N'importe! on se figure à notre sujet des choses impossibles, effarantes. On se figure que nous sommes des esclaves, vivant enfermées, encagées, presque enchaînées, et gardées à vue par d'autres esclaves, nègres et féroces, armés jusqu'aux dents, lesquels, de temps en temps, nous cousent dans des sacs et nous jettent dans des Bosphore. On se figure que nous vivons par groupes nombreux d'épouses rivales, chaque mari turc ayant pour soi seul tout un «harem», c'est-à-dire huit ou dix femmes, pour le moins. On se figure que, dans nos cages, nous vivons, vêtues de satin rose tendre ou de velours vert d'eau, d'une façon tout à fait poétique, parmi des danses, des chansons, des cigarettes et des confitures à la rose, parmi des narguilés, parmi des pipes d'opium aussi.
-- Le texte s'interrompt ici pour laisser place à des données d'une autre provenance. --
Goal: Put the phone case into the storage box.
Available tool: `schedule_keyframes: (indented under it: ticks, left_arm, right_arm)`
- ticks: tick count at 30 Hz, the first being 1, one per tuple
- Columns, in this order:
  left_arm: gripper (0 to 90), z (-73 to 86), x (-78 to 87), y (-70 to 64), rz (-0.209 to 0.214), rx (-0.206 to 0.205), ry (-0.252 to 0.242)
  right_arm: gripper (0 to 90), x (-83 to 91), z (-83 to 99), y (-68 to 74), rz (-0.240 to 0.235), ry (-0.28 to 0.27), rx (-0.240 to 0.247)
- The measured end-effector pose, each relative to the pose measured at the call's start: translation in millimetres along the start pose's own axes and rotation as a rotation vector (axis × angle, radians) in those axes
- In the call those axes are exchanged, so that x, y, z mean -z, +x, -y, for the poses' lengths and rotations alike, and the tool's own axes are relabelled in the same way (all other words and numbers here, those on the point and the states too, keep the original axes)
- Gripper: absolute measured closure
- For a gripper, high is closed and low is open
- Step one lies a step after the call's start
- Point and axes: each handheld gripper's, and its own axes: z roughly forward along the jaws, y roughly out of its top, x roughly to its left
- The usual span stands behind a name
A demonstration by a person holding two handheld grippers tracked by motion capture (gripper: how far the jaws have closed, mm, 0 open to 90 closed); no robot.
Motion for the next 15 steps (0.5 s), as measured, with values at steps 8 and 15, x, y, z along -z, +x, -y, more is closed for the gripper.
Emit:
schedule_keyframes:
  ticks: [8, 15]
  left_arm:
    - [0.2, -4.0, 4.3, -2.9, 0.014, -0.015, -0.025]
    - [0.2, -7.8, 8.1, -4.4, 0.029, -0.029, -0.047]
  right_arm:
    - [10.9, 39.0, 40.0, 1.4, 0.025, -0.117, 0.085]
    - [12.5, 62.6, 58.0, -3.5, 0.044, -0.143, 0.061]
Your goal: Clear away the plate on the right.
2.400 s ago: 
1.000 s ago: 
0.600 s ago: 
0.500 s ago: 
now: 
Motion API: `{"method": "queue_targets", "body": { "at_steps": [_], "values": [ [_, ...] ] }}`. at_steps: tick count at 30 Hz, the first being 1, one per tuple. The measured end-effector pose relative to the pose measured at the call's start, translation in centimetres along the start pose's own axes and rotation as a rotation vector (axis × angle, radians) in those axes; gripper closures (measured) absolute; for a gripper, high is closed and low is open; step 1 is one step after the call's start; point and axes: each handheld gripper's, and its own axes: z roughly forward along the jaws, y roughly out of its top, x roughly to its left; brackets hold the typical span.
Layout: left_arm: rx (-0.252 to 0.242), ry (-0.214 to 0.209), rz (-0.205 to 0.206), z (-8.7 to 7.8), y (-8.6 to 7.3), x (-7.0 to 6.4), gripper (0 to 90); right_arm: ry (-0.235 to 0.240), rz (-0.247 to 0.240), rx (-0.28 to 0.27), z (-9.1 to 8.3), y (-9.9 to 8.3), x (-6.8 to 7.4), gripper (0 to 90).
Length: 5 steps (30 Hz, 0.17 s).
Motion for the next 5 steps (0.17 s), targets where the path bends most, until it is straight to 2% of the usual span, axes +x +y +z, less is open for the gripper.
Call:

On se figure enfin,—depuis que notre cher grand Loti a écrit son si beau livre, si mal compris, les Désenchantées,—on se figure également que la plupart d'entre nous savent à merveille le grec et le latin, l'algèbre et la philosophie, et que toutes, femmes savantes ou ignorantes, rêvons exclusivement, jour et nuit, de secouer «notre joug» et de reconquérir «notre liberté, notre dignité et nos droits de la femme». N'est-ce pas, mes deux beaux yeux, que c'est tout à fait ça qu'on se figure à Paris, au moins dans le monde des jolies dames qui jamais ne sortent des fameux septième, huitième et seizième arrondissements? Mais vous, ma grande sœur tant aimée, vous êtes une toute autre dame,—quoique la rue de Varenne en soit justement, ce me semble, des trois arrondissements sacrés?—N'importe! vous, vous savez!